■ Work to be completed
Note how many lines of the data below hold the word "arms", then give that number with no other text.

■ Provided material
.....
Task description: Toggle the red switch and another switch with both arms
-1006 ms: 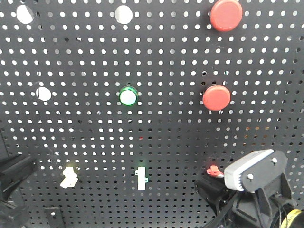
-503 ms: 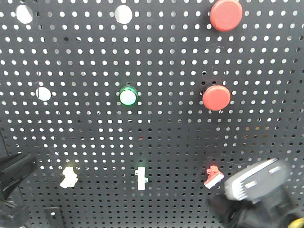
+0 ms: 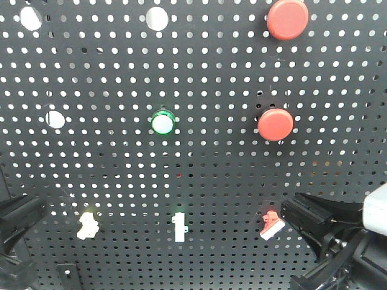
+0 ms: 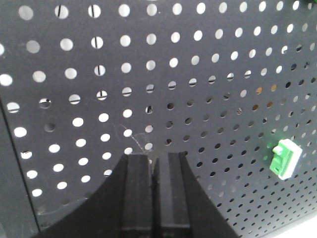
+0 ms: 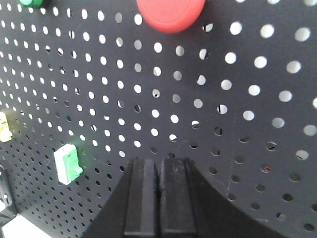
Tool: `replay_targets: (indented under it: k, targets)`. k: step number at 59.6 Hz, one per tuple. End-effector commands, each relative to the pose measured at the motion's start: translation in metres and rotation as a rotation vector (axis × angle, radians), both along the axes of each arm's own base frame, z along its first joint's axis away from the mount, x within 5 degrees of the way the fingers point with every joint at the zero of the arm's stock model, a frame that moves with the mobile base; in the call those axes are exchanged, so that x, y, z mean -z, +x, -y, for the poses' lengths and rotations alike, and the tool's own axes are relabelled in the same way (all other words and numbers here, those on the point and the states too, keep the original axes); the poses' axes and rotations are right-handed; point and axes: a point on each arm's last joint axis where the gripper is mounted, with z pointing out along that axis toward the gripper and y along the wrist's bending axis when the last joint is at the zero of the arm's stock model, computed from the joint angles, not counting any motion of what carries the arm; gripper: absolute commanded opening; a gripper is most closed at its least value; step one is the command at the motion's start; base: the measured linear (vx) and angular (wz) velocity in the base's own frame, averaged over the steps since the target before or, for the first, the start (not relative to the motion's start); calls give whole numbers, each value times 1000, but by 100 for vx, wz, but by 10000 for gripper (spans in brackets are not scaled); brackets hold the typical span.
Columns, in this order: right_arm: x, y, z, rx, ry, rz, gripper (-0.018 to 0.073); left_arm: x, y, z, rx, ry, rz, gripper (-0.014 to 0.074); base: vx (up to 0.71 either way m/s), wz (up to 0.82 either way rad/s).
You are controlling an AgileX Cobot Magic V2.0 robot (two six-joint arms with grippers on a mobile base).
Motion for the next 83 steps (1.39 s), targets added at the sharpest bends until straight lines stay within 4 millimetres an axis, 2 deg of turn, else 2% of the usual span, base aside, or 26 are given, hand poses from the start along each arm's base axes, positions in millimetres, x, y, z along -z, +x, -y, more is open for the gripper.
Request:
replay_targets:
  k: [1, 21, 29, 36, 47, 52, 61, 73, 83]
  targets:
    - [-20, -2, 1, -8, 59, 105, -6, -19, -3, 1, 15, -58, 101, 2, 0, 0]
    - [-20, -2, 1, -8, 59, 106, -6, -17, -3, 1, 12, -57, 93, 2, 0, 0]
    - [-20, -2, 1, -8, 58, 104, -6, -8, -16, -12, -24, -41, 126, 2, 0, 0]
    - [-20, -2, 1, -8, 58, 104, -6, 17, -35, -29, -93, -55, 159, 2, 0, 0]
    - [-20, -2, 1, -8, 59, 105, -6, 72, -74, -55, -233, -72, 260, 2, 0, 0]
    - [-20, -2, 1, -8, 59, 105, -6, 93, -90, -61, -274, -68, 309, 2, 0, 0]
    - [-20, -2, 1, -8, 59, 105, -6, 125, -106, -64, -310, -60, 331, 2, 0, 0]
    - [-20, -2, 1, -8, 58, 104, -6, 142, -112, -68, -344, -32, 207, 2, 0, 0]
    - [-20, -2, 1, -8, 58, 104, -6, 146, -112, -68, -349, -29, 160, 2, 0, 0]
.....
■ Exercise result
2